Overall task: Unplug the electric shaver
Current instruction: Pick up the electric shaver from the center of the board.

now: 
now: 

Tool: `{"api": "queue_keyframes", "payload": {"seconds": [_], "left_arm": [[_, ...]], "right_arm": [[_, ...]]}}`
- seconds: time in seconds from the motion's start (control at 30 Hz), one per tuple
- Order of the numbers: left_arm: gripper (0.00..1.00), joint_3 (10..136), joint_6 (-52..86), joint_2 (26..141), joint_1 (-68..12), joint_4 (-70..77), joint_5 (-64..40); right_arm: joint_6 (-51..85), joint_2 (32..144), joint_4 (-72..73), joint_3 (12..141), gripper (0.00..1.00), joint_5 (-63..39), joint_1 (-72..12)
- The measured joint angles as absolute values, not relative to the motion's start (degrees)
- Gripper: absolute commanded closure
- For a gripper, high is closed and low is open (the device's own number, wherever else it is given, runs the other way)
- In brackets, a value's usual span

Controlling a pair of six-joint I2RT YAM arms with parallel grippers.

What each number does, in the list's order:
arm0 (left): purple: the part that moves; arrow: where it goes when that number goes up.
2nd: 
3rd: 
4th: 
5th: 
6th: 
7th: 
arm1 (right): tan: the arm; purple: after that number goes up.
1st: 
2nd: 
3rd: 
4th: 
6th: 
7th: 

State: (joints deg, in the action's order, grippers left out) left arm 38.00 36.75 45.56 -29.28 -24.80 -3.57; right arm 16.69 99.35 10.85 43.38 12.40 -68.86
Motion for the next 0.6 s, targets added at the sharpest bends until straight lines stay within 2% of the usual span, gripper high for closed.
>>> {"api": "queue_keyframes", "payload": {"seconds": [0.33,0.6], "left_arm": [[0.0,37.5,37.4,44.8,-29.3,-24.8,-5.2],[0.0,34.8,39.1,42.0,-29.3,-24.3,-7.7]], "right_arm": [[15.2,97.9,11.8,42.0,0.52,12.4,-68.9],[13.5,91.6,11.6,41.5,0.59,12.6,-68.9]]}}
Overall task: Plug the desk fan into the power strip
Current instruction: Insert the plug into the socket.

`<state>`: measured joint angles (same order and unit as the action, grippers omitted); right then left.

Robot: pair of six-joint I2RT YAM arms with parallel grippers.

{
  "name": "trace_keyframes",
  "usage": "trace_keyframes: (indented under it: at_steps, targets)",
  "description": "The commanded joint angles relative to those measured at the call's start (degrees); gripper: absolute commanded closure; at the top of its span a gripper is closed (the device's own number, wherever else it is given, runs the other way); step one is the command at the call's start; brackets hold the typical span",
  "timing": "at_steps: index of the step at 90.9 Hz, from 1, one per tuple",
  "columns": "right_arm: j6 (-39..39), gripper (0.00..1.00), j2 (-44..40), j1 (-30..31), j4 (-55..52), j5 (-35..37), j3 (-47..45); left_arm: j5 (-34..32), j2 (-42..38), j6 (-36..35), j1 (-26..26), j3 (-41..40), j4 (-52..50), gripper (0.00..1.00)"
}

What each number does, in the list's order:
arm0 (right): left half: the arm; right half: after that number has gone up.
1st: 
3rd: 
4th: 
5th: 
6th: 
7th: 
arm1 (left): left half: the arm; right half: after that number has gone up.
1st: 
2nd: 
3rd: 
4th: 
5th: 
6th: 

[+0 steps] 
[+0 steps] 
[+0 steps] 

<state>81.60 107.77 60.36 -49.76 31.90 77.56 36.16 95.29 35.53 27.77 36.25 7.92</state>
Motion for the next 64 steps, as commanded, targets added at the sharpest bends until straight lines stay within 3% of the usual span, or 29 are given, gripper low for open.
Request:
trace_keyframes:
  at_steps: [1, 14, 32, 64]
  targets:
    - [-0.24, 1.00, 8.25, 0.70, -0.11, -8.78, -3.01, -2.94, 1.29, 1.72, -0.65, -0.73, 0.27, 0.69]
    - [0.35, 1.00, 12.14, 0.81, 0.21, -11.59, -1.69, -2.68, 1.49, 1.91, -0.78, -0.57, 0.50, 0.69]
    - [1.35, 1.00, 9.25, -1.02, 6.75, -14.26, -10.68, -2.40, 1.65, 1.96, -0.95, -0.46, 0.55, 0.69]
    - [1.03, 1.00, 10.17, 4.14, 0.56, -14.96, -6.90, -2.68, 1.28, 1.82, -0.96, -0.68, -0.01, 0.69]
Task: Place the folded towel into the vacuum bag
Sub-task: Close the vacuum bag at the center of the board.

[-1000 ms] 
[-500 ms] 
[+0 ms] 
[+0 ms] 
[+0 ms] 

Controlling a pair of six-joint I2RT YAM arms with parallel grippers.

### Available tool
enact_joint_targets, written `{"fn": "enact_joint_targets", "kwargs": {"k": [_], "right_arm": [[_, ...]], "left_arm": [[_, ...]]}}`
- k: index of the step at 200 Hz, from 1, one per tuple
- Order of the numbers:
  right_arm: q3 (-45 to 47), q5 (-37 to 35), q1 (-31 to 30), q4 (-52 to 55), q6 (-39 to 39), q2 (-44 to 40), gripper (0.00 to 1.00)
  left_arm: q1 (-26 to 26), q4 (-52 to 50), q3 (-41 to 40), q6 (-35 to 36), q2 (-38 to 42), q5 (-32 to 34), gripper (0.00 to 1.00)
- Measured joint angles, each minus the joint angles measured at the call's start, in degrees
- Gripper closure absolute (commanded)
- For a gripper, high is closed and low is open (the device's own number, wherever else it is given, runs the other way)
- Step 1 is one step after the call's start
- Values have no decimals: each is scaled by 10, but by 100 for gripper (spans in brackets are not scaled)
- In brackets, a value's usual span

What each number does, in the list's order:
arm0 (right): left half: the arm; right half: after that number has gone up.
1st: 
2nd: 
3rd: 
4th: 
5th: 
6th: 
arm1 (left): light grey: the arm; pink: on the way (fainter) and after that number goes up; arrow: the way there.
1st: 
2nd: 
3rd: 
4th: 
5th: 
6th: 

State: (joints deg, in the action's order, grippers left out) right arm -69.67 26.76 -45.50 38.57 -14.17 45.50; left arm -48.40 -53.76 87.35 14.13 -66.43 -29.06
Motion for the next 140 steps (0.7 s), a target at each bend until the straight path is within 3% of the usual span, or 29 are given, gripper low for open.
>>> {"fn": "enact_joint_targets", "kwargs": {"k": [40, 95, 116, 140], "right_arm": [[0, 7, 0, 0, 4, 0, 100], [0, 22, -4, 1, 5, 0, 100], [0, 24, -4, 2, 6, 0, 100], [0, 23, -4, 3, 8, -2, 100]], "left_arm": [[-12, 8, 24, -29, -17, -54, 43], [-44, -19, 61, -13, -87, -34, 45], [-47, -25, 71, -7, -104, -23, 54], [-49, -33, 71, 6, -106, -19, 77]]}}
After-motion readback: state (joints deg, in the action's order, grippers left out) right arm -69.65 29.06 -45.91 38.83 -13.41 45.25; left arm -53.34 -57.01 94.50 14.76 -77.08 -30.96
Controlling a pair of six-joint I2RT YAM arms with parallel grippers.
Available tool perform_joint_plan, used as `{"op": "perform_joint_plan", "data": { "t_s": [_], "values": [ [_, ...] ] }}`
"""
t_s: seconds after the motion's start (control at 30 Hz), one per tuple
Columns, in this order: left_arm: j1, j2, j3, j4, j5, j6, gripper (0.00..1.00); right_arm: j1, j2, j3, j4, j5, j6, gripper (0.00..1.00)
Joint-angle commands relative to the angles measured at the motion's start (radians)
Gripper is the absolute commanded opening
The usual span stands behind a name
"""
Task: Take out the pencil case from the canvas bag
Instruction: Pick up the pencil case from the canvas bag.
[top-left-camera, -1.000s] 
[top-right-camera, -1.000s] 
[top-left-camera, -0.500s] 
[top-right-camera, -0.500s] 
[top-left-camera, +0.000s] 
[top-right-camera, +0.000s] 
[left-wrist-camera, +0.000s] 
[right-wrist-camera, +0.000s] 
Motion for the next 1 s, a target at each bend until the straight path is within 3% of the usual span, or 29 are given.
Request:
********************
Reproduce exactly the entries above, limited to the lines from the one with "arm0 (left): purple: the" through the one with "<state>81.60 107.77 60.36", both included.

WRITTEN ANSWER:
arm0 (left): purple: the part that moves; arrow: where it goes when that number goes up.
2nd: 
3rd: 
4th: 
5th: 
6th: 
7th: 
arm1 (right): tan: the arm; purple: after that number goes up.
1st: 
2nd: 
3rd: 
4th: 
6th: 
7th: 

State: (joints deg, in the action's order, grippers left out) left arm 38.00 36.75 45.56 -29.28 -24.80 -3.57; right arm 16.69 99.35 10.85 43.38 12.40 -68.86
Motion for the next 0.6 s, targets added at the sharpest bends until straight lines stay within 2% of the usual span, gripper high for closed.
>>> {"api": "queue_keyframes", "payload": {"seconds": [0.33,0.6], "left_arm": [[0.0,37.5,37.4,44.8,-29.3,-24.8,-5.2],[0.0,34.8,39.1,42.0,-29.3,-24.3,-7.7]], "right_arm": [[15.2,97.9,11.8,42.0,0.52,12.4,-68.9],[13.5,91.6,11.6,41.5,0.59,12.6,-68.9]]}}
Overall task: Plug the desk fan into the power strip
Current instruction: Insert the plug into the socket.

`<state>`: measured joint angles (same order and unit as the action, grippers omitted); right then left.

Robot: pair of six-joint I2RT YAM arms with parallel grippers.

{
  "name": "trace_keyframes",
  "usage": "trace_keyframes: (indented under it: at_steps, targets)",
  "description": "The commanded joint angles relative to those measured at the call's start (degrees); gripper: absolute commanded closure; at the top of its span a gripper is closed (the device's own number, wherever else it is given, runs the other way); step one is the command at the call's start; brackets hold the typical span",
  "timing": "at_steps: index of the step at 90.9 Hz, from 1, one per tuple",
  "columns": "right_arm: j6 (-39..39), gripper (0.00..1.00), j2 (-44..40), j1 (-30..31), j4 (-55..52), j5 (-35..37), j3 (-47..45); left_arm: j5 (-34..32), j2 (-42..38), j6 (-36..35), j1 (-26..26), j3 (-41..40), j4 (-52..50), gripper (0.00..1.00)"
}

What each number does, in the list's order:
arm0 (right): left half: the arm; right half: after that number has gone up.
1st: 
3rd: 
4th: 
5th: 
6th: 
7th: 
arm1 (left): left half: the arm; right half: after that number has gone up.
1st: 
2nd: 
3rd: 
4th: 
5th: 
6th: 

[+0 steps] 
[+0 steps] 
[+0 steps] 

<state>81.60 107.77 60.36 -49.76 31.90 77.56 36.16 95.29 35.53 27.77 36.25 7.92</state>

There is no more to this output.